Visible to Intel only — GUID: GUID-0819C676-9CEC-4B12-ADF4-1EF4B4DA30C0
Visible to Intel only — GUID: GUID-0819C676-9CEC-4B12-ADF4-1EF4B4DA30C0
Intrinsics for Bit Manipulation Operations
The prototypes for Intel® Advanced Vector Extensions 512 (Intel® AVX-512) intrinsics are located in the zmmintrin.h header file.
To use these intrinsics, include the immintrin.h file as follows:
#include <immintrin.h>
variable | definition |
---|---|
src | source element to use based on writemask result |
k | writemask used as a selector |
a | first source vector element |
_mm_lzcnt_epi32
__m128i _mm_lzcnt_epi32(__m128i a)
CPUID Flags: AVX512CD, AVX512VL
Instruction(s): vplzcntd
Counts the number of leading zero bits in each packed 32-bit integer in a, and return the results.
_mm_mask_lzcnt_epi32
__m128i _mm_mask_lzcnt_epi32(__m128i src, __mmask8 k, __m128i a)
CPUID Flags: AVX512CD, AVX512VL
Instruction(s): vplzcntd
Counts the number of leading zero bits in each packed 32-bit integer in a, and return the results using writemask k (elements are copied from src when the corresponding mask bit is not set).
_mm_maskz_lzcnt_epi32
__m128i _mm_maskz_lzcnt_epi32(__mmask8 k, __m128i a)

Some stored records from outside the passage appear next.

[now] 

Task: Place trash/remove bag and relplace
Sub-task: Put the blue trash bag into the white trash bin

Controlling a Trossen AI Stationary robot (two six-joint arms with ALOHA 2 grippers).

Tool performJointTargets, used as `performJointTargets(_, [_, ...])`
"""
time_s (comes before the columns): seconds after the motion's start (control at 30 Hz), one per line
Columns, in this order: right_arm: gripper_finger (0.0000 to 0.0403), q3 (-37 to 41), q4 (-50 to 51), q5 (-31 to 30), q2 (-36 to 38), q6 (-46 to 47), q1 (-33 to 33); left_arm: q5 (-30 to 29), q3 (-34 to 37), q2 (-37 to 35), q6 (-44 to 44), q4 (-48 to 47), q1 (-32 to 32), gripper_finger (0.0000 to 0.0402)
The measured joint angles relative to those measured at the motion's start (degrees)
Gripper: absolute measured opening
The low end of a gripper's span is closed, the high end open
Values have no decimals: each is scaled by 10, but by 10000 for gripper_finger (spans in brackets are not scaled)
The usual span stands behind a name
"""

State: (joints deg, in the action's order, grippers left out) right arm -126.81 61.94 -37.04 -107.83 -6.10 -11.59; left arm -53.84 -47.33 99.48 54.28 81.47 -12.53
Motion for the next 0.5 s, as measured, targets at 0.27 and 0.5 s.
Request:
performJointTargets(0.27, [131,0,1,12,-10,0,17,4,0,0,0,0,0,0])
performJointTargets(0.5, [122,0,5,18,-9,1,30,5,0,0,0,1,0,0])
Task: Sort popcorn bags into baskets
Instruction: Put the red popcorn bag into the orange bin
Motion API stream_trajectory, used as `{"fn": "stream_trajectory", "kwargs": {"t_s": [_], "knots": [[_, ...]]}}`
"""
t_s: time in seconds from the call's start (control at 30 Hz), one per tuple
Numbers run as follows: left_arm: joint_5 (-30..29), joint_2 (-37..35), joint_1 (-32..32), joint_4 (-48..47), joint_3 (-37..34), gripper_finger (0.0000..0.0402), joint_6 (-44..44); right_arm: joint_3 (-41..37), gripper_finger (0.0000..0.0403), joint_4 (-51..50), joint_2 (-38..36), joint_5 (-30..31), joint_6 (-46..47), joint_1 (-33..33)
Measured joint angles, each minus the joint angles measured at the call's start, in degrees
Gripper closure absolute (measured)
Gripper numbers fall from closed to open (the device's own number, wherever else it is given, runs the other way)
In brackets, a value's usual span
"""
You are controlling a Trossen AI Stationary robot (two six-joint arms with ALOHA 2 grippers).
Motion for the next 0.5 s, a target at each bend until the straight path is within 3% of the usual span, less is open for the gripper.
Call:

CPUID Flags: AVX512CD, AVX512VL
Instruction(s): vplzcntd
Counts the number of leading zero bits in each packed 32-bit integer in a, and return the results using zeromask k (elements are zeroed out when the corresponding mask bit is not set).
_mm256_lzcnt_epi32
__m256i _mm256_lzcnt_epi32(__m256i a)
CPUID Flags: AVX512CD, AVX512VL
Instruction(s): vplzcntd
Counts the number of leading zero bits in each packed 32-bit integer in a, and return the results.
_mm256_mask_lzcnt_epi32
__m256i _mm256_mask_lzcnt_epi32(__m256i src, __mmask8 k, __m256i a)
CPUID Flags: AVX512CD, AVX512VL
Instruction(s): vplzcntd
Counts the number of leading zero bits in each packed 32-bit integer in a, and return the results using writemask k (elements are copied from src when the corresponding mask bit is not set).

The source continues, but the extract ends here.